Vint le Vive le Québec libre et ses suites inachevées
Parlant de chefs, les leaders charismatiques ont réuni une majorité d’appuis tant et aussi longtemps qu’ils s’en tenaient au credo de l’Option Québec et de la déclaration « Je suis Québécois. » Dès le moment que nous confondions la question constitutionnelle de la gouvernance strictement provincialiste à la petite semaine, nous n’avons jamais été à une guerre près. Encore une fois, nous pouvons épiloguer à propos de conjoncture. Il n’en reste pas moins que les indépendantistes de guerre constante ont les dents longues. Nous devrons changer de statut, poser les gestes qui nous mèneront à l’indépendance réelle et effective, et trouver certaines voies de compromis entre les diverses tendances d’une convergence porteuse d’union. René Lévesque disait l’importance de nourrir le tir là où ça comptait, a contrario de la vie militante à l’interne. Bien que la vie militante soit primordiale à la bonne marche de l’orientation et des factions prenant part à cette question essentielle de l’indépendance politique du Québec, il nous faut regarder de près la conjoncture du moment. Avec un gouvernement qui tient à peu de chose, l’opposition officielle doit relever le défi de démontrer qu’elle peut tirer parti des circonstances. Comme Jean-Philippe Massicotte le mentionnait récemment dans une lettre d’opinion au Devoir, le cynisme envers la classe politique constitue un mauvais diagnostic de l’état des faits. Souvenons-nous, c’est Lucien Bouchard et Mario Dumont qui ont propagé cette idée tendancieuse. Parlons plutôt de désabusement, ras-le-bol croissant et indifférence relative face au sort de la politique déjà viciée par des mœurs et pratiques délétères de l’action politique. Ajoutons à cela une fâcheuse impression de corruption institutionnalisée, érigée en fait accompli et auto-justifiée par des politiciens qui s’attirent les foudres de la population en général, et du je-m’en-foutisme de la dilapidation des fonds publics sans vision porteuse.
Le choc du renouvellement
Le renouvellement de la classe politique passe par un certain recrutement des effectifs, des promotions et des opportunités offertes à la garde montante, l’élaboration et le long mûrissement des propositions politiques ayant des débouchés sur le plan de l’action. Il nous faut redonner la force d’imaginer, envisager à grands traits les esquisses des politiques et la possibilité de les ancrer dans la réalisation concrète. Dans un contexte de crise économique, de redéfinition des institutions du Québec de la Révolution tranquille et de stagnation du statut constitutionnel, nous devons redoubler d’audace et persister dans l’action de ce que nous croyons être juste. Parler c’est bien, agir c’est mieux.
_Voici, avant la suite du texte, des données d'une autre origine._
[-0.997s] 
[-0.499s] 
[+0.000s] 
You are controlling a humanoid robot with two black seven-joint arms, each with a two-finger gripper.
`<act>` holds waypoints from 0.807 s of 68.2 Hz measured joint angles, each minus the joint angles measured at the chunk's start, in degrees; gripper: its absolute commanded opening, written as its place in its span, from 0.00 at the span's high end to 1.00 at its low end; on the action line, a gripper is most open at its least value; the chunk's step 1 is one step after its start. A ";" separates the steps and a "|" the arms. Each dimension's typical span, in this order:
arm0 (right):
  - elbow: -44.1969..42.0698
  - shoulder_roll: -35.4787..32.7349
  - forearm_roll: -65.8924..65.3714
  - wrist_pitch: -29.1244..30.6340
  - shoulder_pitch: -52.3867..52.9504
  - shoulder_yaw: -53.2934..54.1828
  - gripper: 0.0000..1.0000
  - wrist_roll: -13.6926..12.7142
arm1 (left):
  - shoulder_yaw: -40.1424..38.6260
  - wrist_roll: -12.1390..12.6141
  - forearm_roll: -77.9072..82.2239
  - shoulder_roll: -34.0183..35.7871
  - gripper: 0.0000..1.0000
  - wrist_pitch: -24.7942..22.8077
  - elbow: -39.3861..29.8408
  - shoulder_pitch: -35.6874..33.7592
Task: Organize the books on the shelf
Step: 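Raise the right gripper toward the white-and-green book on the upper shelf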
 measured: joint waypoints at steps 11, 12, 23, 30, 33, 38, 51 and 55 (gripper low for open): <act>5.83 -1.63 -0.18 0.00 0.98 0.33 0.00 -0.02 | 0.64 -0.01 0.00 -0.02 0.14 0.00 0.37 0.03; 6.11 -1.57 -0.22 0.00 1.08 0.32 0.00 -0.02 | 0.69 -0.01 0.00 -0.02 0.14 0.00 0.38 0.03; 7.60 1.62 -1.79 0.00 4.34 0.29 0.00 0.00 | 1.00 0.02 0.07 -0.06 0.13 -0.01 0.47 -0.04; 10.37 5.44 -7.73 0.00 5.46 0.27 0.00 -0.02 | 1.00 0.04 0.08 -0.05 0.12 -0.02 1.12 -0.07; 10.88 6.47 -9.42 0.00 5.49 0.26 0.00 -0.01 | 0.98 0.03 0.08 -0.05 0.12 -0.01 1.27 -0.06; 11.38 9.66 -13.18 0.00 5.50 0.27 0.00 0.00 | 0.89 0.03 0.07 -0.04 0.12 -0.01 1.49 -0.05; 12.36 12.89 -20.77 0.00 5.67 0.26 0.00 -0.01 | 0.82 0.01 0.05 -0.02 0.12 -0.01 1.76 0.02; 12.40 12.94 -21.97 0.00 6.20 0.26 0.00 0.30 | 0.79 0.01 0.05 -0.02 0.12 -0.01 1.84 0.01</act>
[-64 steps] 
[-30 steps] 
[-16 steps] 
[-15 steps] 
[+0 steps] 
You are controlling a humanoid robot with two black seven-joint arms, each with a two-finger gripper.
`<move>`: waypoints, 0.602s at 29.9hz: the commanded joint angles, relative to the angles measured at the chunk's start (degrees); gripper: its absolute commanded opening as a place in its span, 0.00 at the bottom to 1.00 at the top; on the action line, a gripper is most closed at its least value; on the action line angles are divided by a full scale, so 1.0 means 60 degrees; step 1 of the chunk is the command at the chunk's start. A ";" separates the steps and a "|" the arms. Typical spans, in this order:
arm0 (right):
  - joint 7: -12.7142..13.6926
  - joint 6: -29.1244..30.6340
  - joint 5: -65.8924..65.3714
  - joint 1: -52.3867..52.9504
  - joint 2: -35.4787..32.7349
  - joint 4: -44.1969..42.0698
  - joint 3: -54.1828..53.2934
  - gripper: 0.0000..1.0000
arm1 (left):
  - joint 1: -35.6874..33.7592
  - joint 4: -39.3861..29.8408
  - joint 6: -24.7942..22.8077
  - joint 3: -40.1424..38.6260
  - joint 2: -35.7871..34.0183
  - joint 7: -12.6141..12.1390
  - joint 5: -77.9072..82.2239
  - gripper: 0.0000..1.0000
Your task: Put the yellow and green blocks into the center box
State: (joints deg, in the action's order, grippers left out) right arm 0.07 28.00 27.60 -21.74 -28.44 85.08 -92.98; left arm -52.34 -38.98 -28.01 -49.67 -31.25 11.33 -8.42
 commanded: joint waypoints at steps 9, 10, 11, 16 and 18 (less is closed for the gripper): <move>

Une autre forme de sagesse réside dans la ferme conviction que le changement ne vient pas toujours là où l’on croyait venir. Il nous faut tenter, accuser le coup et permettre que changement se fasse. Nous ne parlons évidemment pas de changement à tout prix. La gouvernance du sauve-qui-peut n’a jamais sauvé personne. Être populiste est parfois bien. Il nous faut savoir en user avec parcimonie et transmettre une vision.
Le « Bellemaregate » nous enseigne présentement l’importance de savoir être prompt, discret et sans ménagement lorsque nécessaire.